[[ Record set open ]]
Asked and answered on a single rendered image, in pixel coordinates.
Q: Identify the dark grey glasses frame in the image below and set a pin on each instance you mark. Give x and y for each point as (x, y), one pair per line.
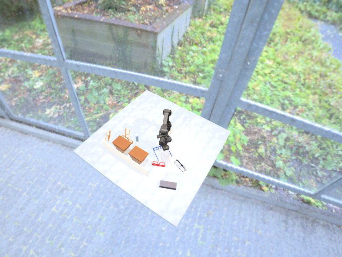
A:
(181, 167)

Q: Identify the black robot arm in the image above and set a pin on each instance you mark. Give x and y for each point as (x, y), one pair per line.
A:
(165, 128)

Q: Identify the red glasses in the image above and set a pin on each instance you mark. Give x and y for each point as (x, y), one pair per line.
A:
(156, 164)

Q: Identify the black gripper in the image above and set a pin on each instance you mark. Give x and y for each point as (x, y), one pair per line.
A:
[[ Record set closed ]]
§ To do: Where a picture appears in the listing above, skip it and set down all the rest exactly.

§ Written response:
Asked and answered on a single rendered image, in pixel coordinates.
Q: Identify the dark grey glasses frame in the image below and set a pin on each instance you mark. Give x and y for each point as (x, y), one pair per line.
A:
(181, 167)

Q: Identify the black robot arm in the image above and set a pin on each instance you mark. Give x and y for each point as (x, y), one pair per line.
A:
(165, 128)

Q: Identify the red glasses in the image above and set a pin on each instance you mark. Give x and y for each point as (x, y), one pair per line.
A:
(156, 164)

Q: Identify the black gripper in the image above and set a pin on each instance you mark. Give x and y for each point as (x, y), one pair per line.
A:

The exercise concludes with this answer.